### [Work order]
Pick every line out of the entries below that holds the string "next", and report them.

### [Record excerpts]

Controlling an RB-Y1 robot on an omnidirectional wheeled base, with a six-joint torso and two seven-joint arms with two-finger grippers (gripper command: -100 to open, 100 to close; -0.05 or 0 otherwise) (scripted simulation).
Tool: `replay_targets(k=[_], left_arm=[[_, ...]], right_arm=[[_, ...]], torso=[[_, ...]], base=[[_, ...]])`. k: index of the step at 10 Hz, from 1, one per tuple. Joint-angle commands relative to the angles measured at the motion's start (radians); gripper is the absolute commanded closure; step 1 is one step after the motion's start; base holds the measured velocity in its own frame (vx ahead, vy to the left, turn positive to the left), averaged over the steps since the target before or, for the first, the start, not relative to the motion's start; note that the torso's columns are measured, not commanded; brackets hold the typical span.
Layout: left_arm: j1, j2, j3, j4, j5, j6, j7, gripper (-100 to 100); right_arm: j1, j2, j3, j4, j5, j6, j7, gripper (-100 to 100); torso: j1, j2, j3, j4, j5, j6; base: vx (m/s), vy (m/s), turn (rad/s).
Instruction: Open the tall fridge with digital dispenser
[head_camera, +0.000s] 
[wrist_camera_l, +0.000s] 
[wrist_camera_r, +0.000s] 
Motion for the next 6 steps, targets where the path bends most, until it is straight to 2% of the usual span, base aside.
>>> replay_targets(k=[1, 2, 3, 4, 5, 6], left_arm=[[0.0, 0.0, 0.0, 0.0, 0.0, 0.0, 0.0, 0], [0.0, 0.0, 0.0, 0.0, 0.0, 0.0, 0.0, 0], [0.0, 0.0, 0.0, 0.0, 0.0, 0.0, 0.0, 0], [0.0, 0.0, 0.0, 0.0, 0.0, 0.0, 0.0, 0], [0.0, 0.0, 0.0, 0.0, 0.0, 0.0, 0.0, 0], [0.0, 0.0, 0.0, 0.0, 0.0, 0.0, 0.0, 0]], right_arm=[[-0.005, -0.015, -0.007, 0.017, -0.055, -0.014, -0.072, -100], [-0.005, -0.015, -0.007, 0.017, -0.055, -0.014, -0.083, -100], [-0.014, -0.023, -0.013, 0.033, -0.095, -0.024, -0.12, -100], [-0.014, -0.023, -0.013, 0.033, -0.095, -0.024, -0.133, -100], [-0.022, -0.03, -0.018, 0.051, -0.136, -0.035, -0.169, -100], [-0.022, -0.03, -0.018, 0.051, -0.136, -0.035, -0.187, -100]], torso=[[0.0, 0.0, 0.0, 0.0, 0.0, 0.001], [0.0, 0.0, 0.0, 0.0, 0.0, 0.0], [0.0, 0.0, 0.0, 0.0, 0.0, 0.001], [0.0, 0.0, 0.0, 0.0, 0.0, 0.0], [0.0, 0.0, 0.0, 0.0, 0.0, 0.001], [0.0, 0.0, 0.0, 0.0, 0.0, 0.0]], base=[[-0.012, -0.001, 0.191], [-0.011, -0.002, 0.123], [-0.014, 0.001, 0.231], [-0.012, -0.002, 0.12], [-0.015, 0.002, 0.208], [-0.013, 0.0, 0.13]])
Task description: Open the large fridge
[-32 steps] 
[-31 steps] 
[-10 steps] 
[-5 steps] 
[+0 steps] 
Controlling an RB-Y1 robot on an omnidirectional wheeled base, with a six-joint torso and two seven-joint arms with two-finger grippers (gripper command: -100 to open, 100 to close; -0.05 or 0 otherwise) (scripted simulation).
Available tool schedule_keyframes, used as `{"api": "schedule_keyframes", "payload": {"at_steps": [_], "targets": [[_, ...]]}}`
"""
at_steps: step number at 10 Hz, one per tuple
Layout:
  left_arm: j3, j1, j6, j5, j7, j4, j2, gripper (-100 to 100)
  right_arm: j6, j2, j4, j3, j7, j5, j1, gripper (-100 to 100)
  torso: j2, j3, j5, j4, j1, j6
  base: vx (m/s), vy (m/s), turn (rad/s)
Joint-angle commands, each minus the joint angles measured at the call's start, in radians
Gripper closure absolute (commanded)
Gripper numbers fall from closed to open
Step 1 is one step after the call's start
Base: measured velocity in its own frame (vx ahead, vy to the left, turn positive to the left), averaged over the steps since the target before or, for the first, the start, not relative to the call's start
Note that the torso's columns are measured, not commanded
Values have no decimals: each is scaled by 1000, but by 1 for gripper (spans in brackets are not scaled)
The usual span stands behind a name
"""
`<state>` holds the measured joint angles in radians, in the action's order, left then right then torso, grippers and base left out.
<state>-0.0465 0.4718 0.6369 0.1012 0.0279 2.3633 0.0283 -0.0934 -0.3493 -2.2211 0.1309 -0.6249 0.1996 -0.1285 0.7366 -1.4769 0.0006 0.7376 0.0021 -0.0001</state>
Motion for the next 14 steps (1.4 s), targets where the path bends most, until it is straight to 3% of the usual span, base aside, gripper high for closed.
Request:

### [Written solution]
Motion for the next 6 steps, targets where the path bends most, until it is straight to 2% of the usual span, base aside.
Motion for the next 14 steps (1.4 s), targets where the path bends most, until it is straight to 3% of the usual span, base aside, gripper high for closed.

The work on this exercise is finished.